The output is the lines below from the one with "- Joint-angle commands" through the one with "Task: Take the", both included, printed exactly and with no other line.

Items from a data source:
==*==
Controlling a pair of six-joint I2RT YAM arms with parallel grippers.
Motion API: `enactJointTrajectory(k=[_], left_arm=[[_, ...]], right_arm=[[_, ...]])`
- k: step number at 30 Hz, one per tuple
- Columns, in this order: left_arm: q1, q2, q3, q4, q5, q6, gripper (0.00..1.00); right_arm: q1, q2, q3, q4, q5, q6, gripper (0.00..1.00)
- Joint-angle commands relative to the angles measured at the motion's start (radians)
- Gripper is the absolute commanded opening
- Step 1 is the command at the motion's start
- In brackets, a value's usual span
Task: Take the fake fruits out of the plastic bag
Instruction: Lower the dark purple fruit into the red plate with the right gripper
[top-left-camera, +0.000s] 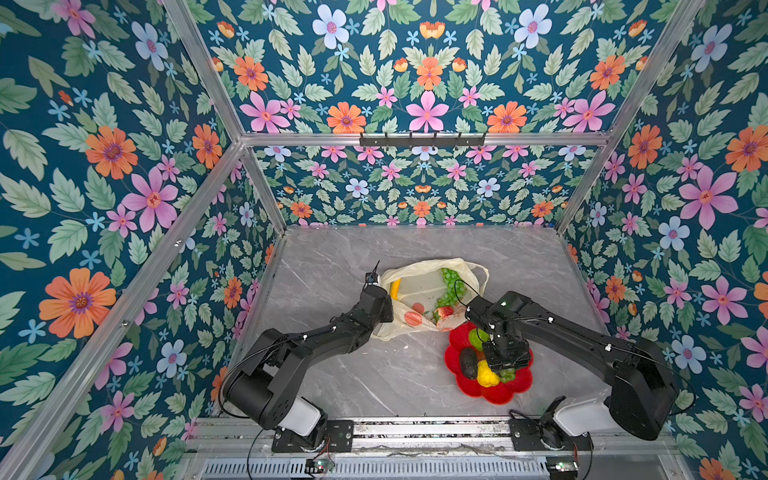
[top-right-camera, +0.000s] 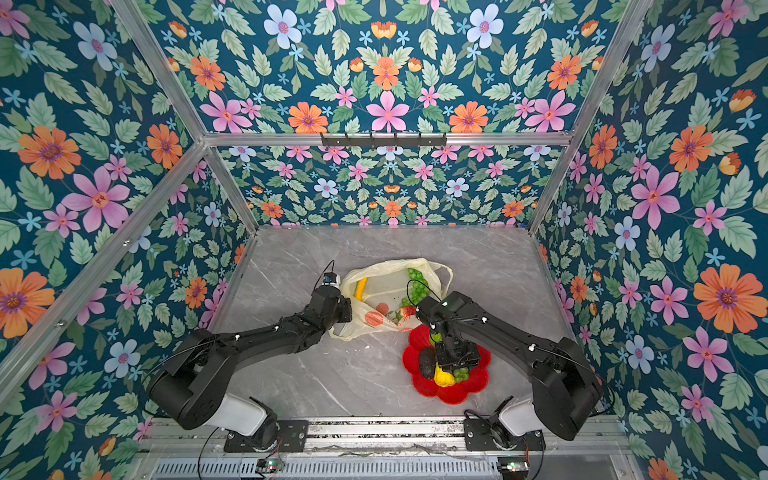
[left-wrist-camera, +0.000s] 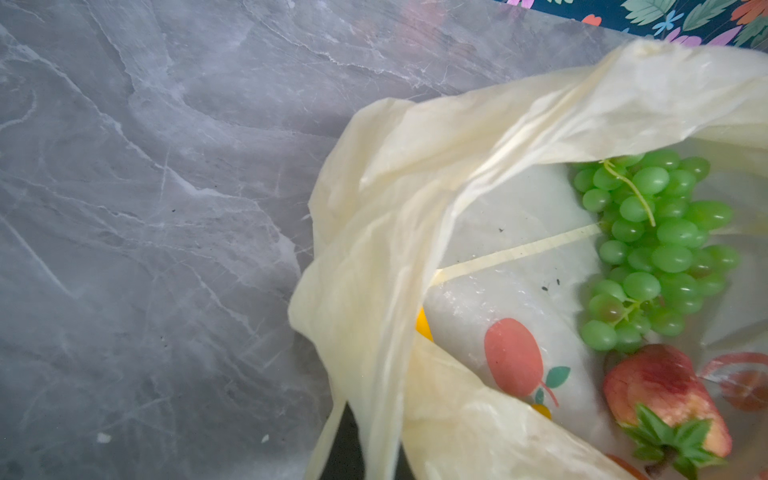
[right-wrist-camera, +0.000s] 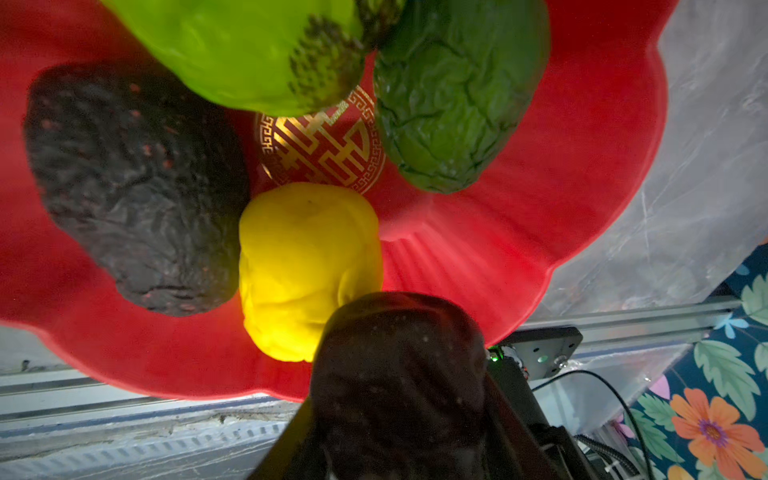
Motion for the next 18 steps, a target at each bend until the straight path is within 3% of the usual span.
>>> enactJointTrajectory(k=[1,18], left_arm=[[-0.001,0.001,0.0,0.011,0.002,0.011,0.07],[0.001,0.006,0.003,0.011,0.002,0.013,0.07]], right_arm=[[0.001,0.001,-0.009,-0.007,0.011,0.028,0.42],[-0.02,0.047,-0.051,0.018,0.002,0.025,0.5]])
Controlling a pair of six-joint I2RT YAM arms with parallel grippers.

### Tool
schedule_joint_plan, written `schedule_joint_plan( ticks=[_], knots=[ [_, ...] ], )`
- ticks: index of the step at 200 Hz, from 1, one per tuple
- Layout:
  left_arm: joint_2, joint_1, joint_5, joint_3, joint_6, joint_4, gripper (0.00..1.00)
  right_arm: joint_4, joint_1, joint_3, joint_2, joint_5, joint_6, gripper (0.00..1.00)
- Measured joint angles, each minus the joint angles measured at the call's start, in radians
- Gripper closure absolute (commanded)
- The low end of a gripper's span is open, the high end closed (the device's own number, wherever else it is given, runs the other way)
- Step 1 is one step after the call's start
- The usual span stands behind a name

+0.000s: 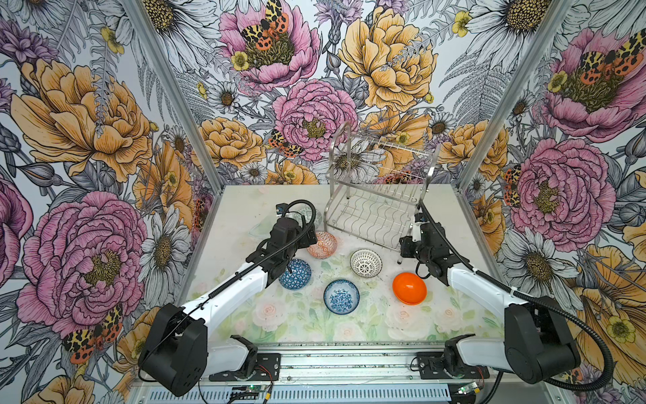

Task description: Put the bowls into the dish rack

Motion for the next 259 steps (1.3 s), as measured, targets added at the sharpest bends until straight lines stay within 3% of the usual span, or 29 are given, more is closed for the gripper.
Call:
schedule_joint_plan(
  ticks=[65, 144, 259],
  knots=[
    [0.039, 0.011, -0.015, 0.009, -0.042, -0.001, 0.01, -0.069, -0.075, 0.124, 0.104, -0.085, -0.111, 0.86],
    [0.072, 0.011, -0.023, 0.071, -0.083, 0.000, 0.01, -0.110, -0.146, 0.213, 0.185, -0.070, -0.195, 0.84],
    [0.105, 0.029, -0.023, 0.150, -0.144, -0.108, 0.01, -0.216, -0.195, 0.289, 0.263, -0.009, -0.171, 0.76]
  ],
)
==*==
**Response to this task**
- Joint-angle commands relative to the angles measured at the motion's start (radians)
- Gripper is the absolute commanded opening
- Step 1 is the command at the motion's start
- In brackets, a value's usual span
Task: Take the fake fruits out of the plastic bag

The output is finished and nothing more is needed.